Oct. 3 (Bloomberg) -- Dexia SA, the lender bailed out by France and Belgium in 2008, had the ratings of its three main operating units put on review for downgrade at Moody’s Investors Service on concern the bank is struggling to fund itself.
Moody’s put the long term deposit and debt ratings and the short-term ratings of Dexia Bank Belgium, Dexia Credit Local and Dexia Banque Internationale a Luxembourg on review for downgrade, the ratings company said in a statement today. The stock fell as much as 14 percent, the steepest decline in the 46-member Bloomberg Europe Banks and Financial Services Index.

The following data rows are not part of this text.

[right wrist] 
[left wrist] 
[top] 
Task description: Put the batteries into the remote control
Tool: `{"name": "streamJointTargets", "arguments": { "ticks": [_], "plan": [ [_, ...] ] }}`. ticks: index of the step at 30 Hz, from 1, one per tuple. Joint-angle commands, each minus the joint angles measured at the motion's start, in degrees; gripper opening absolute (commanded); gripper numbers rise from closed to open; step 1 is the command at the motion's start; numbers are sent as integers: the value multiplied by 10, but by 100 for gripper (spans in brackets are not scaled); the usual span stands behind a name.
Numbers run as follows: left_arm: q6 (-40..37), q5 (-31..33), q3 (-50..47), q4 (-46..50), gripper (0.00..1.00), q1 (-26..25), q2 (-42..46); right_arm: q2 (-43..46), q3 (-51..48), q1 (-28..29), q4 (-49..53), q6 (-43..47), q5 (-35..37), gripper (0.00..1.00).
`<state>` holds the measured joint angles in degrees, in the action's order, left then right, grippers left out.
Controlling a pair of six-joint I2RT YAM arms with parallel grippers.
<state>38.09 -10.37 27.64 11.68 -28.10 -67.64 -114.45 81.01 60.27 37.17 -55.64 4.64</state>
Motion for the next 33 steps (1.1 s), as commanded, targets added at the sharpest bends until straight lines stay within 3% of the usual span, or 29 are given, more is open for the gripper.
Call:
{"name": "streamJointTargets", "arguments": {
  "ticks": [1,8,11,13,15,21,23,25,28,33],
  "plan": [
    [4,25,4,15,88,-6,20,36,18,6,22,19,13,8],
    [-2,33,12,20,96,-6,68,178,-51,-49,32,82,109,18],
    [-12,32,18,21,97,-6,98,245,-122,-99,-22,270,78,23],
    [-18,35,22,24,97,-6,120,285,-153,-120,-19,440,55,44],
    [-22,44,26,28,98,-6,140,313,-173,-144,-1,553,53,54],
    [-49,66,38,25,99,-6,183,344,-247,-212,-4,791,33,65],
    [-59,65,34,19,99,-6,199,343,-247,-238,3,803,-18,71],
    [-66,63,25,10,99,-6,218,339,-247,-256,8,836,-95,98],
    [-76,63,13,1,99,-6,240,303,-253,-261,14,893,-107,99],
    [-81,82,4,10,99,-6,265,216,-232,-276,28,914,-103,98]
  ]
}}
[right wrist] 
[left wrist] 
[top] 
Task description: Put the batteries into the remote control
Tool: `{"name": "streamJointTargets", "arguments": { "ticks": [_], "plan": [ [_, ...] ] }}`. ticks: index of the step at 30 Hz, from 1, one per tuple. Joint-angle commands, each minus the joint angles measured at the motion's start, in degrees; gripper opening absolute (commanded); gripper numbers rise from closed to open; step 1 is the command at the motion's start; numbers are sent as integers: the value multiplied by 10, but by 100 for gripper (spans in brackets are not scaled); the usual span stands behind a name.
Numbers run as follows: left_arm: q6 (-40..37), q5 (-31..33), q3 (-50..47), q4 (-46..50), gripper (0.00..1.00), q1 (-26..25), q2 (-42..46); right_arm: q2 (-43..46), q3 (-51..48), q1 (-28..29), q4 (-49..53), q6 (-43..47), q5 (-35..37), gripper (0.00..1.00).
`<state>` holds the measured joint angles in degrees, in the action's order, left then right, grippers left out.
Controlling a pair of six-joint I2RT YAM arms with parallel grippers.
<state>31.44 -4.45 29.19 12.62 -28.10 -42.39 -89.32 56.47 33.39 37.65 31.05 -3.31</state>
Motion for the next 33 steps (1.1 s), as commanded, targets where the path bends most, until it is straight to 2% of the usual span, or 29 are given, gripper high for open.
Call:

Dexia posted a 4.03 billion-euro ($5.3 billion) second- quarter loss, the largest in its history as it wrote down its holdings of Greek debt. The Brussels-based lender said on Aug. 4 that U.S. investors’ concern about the European sovereign debt crisis had limited its ability to borrow dollars in the money market. Dexia’s reliance on emergency central bank funding doubled to about 34 billion euros in the second quarter.
“Dexia has experienced further tightening in its access to market funding,” Moody’s said. “Dexia’s collateral postings have increased due to substantial market volatility.”
The stock was down 12 cents, or 8 percent, at 1.33 euros by 10:51 a.m. in Brussels trading, giving the bank a market value of about 2.6 billion euros. The shares have fallen 46 percent this year. Dexia spokesman Benoit Gausseron declined to comment on Moody’s review.